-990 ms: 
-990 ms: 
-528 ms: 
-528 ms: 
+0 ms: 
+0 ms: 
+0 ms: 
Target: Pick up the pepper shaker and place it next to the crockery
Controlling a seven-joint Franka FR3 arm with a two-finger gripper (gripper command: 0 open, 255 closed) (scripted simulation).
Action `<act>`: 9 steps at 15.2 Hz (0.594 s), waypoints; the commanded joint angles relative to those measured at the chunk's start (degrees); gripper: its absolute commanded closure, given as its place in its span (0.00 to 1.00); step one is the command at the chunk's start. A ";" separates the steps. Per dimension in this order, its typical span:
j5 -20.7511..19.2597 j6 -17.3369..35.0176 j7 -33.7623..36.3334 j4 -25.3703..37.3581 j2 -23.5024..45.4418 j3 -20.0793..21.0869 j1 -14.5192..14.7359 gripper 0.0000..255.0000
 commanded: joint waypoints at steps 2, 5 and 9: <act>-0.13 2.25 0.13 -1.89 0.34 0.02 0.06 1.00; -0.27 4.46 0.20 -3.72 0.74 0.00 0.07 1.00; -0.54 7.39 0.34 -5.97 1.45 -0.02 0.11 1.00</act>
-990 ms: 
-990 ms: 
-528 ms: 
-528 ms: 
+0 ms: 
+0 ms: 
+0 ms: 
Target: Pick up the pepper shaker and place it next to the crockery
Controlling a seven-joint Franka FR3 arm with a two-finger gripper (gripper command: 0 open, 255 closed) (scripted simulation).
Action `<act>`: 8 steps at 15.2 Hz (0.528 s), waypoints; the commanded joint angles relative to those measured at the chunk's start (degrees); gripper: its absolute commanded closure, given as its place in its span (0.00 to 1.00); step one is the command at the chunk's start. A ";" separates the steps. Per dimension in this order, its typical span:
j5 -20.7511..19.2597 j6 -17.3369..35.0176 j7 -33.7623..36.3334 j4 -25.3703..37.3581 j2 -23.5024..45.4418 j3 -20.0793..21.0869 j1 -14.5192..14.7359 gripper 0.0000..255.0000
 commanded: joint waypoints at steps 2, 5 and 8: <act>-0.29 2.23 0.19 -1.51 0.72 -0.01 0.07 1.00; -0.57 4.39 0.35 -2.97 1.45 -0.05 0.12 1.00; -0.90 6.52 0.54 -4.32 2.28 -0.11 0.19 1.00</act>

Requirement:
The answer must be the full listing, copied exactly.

Result of this exercise:
-990 ms: 
-990 ms: 
-528 ms: 
-528 ms: 
+0 ms: 
+0 ms: 
+0 ms: 
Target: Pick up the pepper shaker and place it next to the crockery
Controlling a seven-joint Franka FR3 arm with a two-finger gripper (gripper command: 0 open, 255 closed) (scripted simulation).
Action `<act>`: 9 steps at 15.2 Hz (0.594 s), waypoints; the commanded joint angles relative to those measured at the chunk's start (degrees); gripper: its absolute commanded closure, given as its place in its span (0.00 to 1.00); step one is the command at the chunk's start. A ";" separates the steps. Per dimension in this order, its typical span:
j5 -20.7511..19.2597 j6 -17.3369..35.0176 j7 -33.7623..36.3334 j4 -25.3703..37.3581 j2 -23.5024..45.4418 j3 -20.0793..21.0869 j1 -14.5192..14.7359 gripper 0.0000..255.0000
 commanded: joint waypoints at steps 2, 5 and 9: <act>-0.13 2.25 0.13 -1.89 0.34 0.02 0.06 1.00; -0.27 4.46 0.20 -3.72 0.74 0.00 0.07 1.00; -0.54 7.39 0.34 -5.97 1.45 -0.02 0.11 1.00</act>
-990 ms: 
-990 ms: 
-528 ms: 
-528 ms: 
+0 ms: 
+0 ms: 
+0 ms: 
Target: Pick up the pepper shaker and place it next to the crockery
Controlling a seven-joint Franka FR3 arm with a two-finger gripper (gripper command: 0 open, 255 closed) (scripted simulation).
Action `<act>`: 8 steps at 15.2 Hz (0.528 s), waypoints; the commanded joint angles relative to those measured at the chunk's start (degrees); gripper: its absolute commanded closure, given as its place in its span (0.00 to 1.00); step one is the command at the chunk's start. A ";" separates the steps. Per dimension in this order, its typical span:
j5 -20.7511..19.2597 j6 -17.3369..35.0176 j7 -33.7623..36.3334 j4 -25.3703..37.3581 j2 -23.5024..45.4418 j3 -20.0793..21.0869 j1 -14.5192..14.7359 gripper 0.0000..255.0000
 commanded: joint waypoints at steps 2, 5 and 8: <act>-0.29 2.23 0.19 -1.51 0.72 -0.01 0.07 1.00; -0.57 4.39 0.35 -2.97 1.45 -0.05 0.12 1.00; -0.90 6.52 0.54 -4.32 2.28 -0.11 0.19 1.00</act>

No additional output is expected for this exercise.